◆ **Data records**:
::::
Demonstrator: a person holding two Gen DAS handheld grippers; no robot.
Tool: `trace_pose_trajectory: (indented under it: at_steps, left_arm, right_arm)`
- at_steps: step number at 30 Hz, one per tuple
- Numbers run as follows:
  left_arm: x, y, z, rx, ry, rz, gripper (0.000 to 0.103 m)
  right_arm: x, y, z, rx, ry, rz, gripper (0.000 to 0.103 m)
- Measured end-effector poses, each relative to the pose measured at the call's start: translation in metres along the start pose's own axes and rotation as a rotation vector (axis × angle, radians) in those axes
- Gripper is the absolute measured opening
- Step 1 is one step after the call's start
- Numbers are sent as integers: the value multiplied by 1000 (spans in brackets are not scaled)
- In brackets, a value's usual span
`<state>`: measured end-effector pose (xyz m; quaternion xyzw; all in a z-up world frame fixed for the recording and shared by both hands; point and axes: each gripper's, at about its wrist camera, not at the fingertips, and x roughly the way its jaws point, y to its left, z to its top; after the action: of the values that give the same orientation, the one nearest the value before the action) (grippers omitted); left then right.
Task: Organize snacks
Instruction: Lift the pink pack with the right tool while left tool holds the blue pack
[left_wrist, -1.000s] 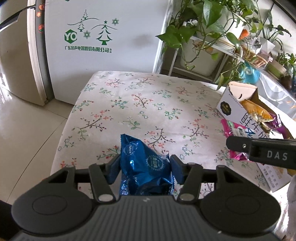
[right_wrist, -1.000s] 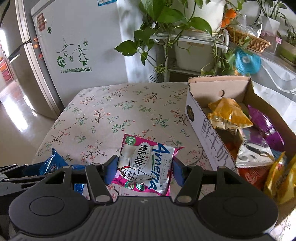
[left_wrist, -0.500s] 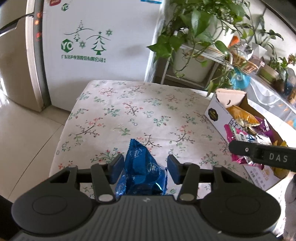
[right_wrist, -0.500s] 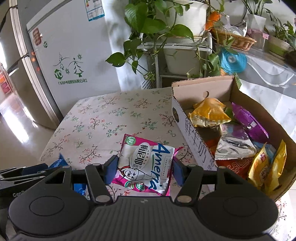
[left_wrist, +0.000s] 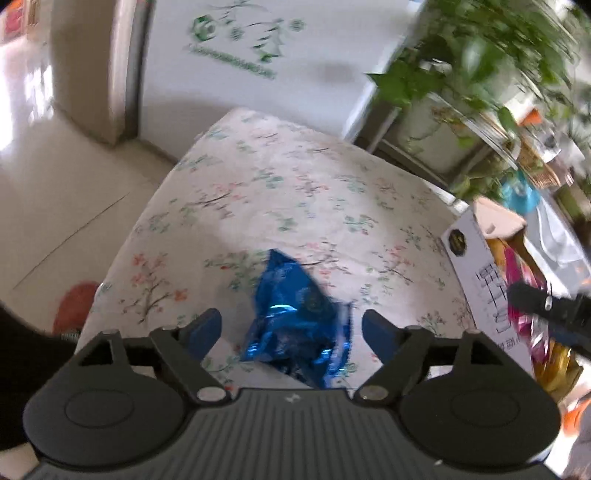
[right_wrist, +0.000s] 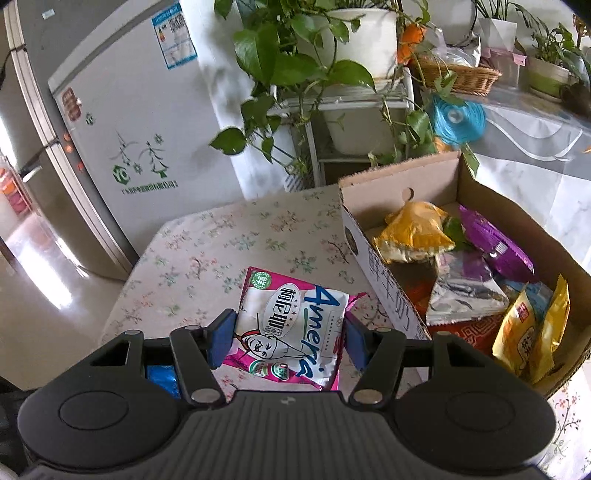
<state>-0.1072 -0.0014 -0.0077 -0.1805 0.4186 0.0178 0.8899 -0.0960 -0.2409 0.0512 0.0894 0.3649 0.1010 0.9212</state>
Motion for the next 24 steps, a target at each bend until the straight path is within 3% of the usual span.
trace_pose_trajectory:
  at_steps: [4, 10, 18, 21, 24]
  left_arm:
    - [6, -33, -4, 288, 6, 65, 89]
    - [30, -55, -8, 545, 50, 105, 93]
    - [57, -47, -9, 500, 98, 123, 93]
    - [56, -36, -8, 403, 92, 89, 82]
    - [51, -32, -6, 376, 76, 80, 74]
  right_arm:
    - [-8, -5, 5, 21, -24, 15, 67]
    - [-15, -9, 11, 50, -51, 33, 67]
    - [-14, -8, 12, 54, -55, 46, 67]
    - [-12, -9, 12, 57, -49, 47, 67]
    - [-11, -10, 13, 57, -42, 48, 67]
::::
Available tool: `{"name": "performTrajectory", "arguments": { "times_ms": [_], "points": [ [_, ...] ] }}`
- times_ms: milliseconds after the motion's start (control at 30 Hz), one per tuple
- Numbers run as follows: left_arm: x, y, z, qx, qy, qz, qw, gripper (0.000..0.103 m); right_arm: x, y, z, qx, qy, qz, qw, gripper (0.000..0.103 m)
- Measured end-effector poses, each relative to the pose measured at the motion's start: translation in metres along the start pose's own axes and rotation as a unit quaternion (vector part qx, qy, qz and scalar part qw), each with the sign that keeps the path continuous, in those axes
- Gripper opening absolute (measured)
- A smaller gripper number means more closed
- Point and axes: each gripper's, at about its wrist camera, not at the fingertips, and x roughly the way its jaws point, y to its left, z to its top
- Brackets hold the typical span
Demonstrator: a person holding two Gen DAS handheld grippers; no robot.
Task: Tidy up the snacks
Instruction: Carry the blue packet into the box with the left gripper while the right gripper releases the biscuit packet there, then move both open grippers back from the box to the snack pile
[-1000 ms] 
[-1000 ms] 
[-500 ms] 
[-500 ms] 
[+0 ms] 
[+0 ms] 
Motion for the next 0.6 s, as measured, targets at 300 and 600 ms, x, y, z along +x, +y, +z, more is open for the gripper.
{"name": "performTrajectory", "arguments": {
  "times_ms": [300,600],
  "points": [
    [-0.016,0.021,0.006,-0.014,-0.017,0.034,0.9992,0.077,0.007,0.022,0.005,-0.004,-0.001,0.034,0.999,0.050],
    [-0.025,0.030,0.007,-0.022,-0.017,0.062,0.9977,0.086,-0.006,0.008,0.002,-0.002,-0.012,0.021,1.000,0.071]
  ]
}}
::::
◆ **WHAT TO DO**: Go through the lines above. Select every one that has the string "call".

◆ **RESPONSE TO THE TASK**:
- Measured end-effector poses, each relative to the pose measured at the call's start: translation in metres along the start pose's own axes and rotation as a rotation vector (axis × angle, radians) in those axes
- Step 1 is one step after the call's start

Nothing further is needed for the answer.